(About this exercise)
A word-for-word copy of the data is what's wanted; pictures stay out of it.

Data section Start Marker

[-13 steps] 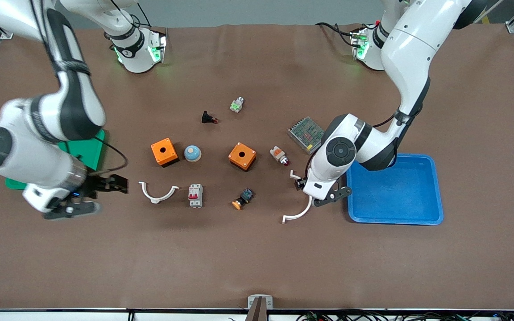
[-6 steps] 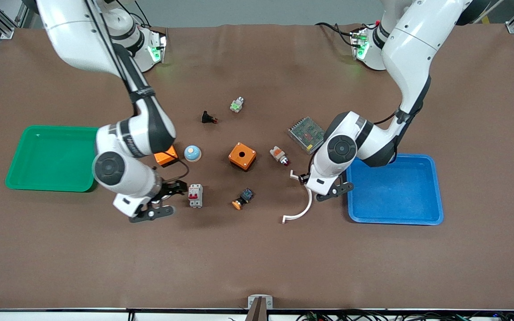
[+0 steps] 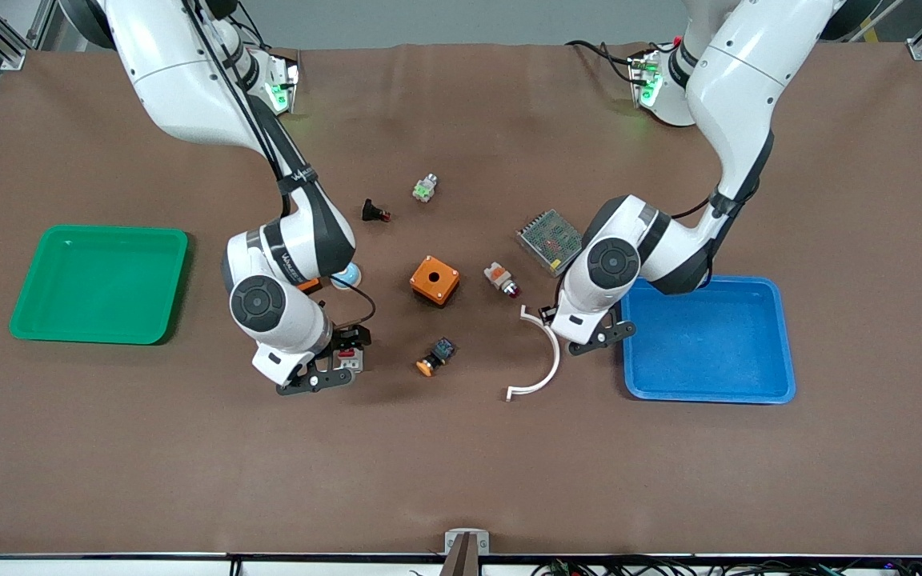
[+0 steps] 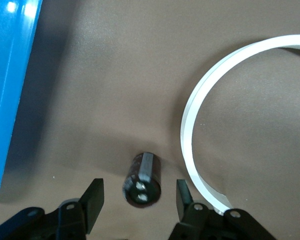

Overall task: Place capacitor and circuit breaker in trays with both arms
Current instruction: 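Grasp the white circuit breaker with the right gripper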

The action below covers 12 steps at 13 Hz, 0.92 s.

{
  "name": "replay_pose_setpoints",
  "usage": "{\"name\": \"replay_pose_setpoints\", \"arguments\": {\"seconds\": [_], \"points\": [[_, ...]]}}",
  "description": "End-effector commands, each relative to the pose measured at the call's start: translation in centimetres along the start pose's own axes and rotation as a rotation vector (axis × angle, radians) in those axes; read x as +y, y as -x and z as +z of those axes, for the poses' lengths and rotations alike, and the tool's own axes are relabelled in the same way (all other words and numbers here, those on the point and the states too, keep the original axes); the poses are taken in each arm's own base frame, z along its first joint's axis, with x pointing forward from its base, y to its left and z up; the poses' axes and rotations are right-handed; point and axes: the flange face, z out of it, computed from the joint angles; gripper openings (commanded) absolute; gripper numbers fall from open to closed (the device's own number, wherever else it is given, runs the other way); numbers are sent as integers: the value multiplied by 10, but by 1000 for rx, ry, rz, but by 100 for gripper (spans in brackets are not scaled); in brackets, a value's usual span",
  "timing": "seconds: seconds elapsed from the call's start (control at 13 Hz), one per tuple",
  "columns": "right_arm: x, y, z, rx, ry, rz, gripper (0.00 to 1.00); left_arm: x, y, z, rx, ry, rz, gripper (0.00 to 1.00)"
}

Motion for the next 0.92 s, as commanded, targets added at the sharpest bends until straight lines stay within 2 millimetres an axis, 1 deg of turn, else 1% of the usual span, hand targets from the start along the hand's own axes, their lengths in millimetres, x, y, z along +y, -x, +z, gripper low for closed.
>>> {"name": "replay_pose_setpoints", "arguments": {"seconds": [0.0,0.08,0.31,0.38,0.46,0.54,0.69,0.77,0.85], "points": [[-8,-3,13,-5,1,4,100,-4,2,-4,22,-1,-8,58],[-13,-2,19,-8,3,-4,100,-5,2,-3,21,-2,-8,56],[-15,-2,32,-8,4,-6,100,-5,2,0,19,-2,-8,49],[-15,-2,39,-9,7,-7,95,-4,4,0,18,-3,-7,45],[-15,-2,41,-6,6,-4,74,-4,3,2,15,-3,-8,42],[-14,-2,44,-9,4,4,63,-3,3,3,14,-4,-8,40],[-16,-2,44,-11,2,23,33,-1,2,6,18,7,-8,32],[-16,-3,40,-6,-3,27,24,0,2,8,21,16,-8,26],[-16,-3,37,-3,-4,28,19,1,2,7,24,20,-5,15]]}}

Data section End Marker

(Response below)
[-13 steps] 
[-6 steps] 
[+0 steps] 
[+0 steps] 

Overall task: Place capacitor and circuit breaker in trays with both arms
Current instruction: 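Grasp the white circuit breaker with the right gripper
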
The action below covers 12 steps at 13 Hz, 0.92 s.

{
  "name": "replay_pose_setpoints",
  "usage": "{\"name\": \"replay_pose_setpoints\", \"arguments\": {\"seconds\": [_], \"points\": [[_, ...]]}}",
  "description": "End-effector commands, each relative to the pose measured at the call's start: translation in centimetres along the start pose's own axes and rotation as a rotation vector (axis × angle, radians) in those axes; read x as +y, y as -x and z as +z of those axes, for the poses' lengths and rotations alike, and the tool's own axes are relabelled in the same way (all other words and numbers here, those on the point and the states too, keep the original axes); the poses are taken in each arm's own base frame, z along its first joint's axis, with x pointing forward from its base, y to its left and z up; the poses' axes and rotations are right-handed; point and axes: the flange face, z out of it, computed from the joint angles; gripper openings (commanded) absolute; gripper numbers fall from open to closed (the device's own number, wherever else it is given, runs the other way); numbers are sent as integers: the value multiplied by 10, but by 1000 for rx, ry, rz, but by 100 for gripper (spans in brackets are not scaled); in brackets, a value's usual span",
  "timing": "seconds: seconds elapsed from the call's start (control at 13 Hz), one per tuple",
  "columns": "right_arm: x, y, z, rx, ry, rz, gripper (0.00 to 1.00); left_arm: x, y, z, rx, ry, rz, gripper (0.00 to 1.00)"
}

Motion for the next 0.92 s, as commanded, targets added at the sharpest bends until straight lines stay within 2 millimetres an axis, 1 deg of turn, else 1% of the usual span, hand targets from the start along the hand's own axes, their lengths in millimetres, x, y, z along +y, -x, +z, gripper low for closed.
>>> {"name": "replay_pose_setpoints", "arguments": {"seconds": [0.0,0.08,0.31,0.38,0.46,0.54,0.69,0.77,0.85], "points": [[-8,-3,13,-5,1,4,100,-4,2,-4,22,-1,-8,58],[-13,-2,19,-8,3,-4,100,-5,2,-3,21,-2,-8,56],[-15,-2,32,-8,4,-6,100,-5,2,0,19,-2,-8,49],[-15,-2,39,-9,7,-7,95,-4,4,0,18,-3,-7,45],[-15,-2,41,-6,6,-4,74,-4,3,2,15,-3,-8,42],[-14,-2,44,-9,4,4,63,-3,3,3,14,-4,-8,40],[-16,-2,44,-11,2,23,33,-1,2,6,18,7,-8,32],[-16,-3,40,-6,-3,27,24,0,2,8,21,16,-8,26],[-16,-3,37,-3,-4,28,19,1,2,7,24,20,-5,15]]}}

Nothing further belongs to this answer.